According to the Commodity Market Analysis System of Business Society, the domestic spandex market continued to decline in December. As of December 29th, the price of 40D spandex was 32125 yuan/ton, a decrease of 1.38% from the beginning of the month and a year-on-year decrease of 9.51%.
The cost side continues to weaken, and the pure MDI market for raw materials is declining. The spot reference in the East China region is between 20000-20300 yuan/ton for wire transfer in barrels for self pickup, a decrease of 500-1000 yuan/ton from the beginning of the month. The overall wait-and-see atmosphere in the market is strong, and downstream inquiries are light. In December, the raw material BDO was weak and downward, with average overall cost support. The PTMEG market declined, and mainstream factories quoted 17000 yuan/ton, a decrease of about 1500 yuan/ton from the beginning of the month. As of the end of December, the overall operating rate of the industry was around 78%.

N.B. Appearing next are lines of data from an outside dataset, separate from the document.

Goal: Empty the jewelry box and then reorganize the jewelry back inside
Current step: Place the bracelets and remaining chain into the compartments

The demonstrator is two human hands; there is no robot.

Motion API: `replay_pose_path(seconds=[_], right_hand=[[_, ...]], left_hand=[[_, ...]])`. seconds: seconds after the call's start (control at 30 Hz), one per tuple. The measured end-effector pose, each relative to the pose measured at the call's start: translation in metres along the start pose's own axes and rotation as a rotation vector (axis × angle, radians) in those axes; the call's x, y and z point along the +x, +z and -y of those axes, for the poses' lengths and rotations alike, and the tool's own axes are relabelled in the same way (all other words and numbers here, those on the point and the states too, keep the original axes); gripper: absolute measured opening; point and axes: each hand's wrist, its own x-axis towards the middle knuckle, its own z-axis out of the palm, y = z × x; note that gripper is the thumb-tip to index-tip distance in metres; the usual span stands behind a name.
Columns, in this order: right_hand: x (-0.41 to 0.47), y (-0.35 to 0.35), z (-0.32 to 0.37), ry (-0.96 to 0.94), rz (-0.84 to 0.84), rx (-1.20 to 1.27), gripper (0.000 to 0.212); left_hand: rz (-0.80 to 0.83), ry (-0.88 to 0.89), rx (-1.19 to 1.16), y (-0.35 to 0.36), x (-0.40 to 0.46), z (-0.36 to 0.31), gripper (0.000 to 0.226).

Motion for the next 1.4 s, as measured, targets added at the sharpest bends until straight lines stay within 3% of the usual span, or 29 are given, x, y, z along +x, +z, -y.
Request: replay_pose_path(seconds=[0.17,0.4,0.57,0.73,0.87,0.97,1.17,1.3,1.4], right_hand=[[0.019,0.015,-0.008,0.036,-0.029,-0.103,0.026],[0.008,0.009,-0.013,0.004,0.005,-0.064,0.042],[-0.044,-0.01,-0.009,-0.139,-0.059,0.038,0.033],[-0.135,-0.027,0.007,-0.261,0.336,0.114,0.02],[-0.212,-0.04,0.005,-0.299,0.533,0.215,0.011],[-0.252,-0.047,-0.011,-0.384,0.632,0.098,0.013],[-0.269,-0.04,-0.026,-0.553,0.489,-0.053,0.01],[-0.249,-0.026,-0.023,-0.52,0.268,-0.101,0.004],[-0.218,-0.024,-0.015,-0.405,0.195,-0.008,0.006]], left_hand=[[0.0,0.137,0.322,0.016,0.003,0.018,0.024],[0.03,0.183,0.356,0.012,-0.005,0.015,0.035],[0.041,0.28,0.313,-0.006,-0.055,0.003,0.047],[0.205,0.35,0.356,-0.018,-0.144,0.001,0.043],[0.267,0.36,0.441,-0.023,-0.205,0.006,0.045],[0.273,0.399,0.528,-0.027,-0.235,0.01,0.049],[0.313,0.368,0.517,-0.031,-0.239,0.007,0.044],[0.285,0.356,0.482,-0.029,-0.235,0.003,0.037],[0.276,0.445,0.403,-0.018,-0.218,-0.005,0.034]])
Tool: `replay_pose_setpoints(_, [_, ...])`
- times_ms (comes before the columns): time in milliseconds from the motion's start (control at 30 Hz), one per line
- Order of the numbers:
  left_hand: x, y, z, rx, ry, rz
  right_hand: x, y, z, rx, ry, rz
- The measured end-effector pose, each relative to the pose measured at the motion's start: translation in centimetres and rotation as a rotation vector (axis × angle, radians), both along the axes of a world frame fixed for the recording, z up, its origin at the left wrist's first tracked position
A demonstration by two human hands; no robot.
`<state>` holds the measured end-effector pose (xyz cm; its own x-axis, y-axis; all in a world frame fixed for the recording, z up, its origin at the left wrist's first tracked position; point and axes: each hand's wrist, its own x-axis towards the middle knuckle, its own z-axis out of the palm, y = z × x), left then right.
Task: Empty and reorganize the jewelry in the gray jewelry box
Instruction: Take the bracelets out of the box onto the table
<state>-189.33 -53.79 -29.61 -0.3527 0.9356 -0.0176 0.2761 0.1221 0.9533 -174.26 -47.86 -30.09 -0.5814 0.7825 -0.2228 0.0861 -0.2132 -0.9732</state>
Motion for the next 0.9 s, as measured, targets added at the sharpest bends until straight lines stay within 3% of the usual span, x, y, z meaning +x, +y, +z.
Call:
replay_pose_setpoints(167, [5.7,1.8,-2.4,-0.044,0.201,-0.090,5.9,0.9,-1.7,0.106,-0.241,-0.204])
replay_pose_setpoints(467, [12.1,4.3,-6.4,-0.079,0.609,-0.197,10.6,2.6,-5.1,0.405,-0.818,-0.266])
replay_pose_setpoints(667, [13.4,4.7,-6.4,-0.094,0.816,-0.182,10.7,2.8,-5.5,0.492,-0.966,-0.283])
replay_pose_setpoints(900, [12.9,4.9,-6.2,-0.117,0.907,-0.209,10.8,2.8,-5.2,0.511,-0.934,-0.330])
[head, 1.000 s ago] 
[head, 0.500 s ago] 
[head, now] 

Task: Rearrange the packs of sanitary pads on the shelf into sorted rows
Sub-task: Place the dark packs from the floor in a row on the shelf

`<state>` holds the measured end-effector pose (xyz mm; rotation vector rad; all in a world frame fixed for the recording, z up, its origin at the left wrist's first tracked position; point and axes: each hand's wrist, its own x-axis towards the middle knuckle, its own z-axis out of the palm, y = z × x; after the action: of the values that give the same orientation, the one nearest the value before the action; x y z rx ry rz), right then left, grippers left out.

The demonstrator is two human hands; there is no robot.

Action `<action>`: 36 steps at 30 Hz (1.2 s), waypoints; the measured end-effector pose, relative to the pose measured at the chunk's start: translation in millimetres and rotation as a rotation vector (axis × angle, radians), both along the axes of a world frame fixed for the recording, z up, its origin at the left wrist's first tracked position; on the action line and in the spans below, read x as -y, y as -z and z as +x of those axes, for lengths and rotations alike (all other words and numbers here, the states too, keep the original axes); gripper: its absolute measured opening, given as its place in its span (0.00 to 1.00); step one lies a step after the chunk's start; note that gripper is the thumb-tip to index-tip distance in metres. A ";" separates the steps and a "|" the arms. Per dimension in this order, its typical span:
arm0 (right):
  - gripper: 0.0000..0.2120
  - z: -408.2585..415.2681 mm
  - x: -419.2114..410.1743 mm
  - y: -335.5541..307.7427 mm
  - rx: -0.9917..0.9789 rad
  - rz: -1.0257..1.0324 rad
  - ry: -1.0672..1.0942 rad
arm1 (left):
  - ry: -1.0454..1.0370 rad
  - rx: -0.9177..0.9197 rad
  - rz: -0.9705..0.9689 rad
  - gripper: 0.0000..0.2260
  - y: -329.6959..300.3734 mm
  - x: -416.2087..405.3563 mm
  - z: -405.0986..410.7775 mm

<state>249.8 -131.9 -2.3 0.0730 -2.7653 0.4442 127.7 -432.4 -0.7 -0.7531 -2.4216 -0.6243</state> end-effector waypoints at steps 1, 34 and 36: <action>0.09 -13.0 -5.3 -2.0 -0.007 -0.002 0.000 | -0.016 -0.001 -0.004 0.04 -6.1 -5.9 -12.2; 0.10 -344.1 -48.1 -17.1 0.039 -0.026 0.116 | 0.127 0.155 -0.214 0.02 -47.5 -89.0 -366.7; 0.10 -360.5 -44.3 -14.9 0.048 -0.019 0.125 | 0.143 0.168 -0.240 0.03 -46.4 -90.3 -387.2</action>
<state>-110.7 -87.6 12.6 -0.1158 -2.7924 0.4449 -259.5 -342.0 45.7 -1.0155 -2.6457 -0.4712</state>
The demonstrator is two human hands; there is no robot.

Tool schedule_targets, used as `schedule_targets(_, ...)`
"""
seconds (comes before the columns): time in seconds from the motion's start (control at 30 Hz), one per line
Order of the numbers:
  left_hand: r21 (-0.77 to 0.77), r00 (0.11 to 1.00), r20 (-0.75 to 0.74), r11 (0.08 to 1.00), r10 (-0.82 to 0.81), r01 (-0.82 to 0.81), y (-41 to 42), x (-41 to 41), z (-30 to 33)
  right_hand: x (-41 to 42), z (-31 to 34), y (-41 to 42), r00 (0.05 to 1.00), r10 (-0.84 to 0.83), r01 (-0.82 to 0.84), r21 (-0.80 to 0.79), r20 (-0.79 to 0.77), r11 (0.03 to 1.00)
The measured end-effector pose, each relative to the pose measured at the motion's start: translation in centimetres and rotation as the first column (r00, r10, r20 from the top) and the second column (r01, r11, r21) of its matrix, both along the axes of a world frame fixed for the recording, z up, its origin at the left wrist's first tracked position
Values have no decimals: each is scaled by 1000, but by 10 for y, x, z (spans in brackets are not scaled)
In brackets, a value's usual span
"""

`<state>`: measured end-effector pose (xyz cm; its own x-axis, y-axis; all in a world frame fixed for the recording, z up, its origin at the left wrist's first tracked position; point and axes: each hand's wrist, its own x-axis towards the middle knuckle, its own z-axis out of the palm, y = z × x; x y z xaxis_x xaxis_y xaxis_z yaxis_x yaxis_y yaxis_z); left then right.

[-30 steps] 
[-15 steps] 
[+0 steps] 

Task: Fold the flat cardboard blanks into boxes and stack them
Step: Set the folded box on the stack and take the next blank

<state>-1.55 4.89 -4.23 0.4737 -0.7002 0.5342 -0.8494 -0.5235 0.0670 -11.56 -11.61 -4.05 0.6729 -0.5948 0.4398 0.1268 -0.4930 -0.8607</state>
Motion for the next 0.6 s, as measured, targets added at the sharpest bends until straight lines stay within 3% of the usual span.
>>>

Under the seasonal off-season background, the terminal elasticity, weaving, and printing and dyeing startup rates have slightly declined to around 72%. In terms of exports, as the end of the year approaches, there are signs of a rebound in foreign trade orders. In November, textile and clothing exports amounted to 23.66 billion US dollars, a decrease of 1.8%, and a month on month increase of 3%. Among them, textile exports amounted to 11.12 billion US dollars, a decrease of 0.5%, and a month on month increase of 3.8%. Clothing exports amounted to 12.55 billion US dollars, a decrease of 3%, and a month on month increase of 2.4%.
According to analysts from Business Society, as the Chinese New Year approaches, terminals will gradually take a break from mid January, leading to a rapid decline in production in the weaving industry and further contraction in demand. Due to insufficient cost support, it is expected that spandex prices will remain weak in January 2024.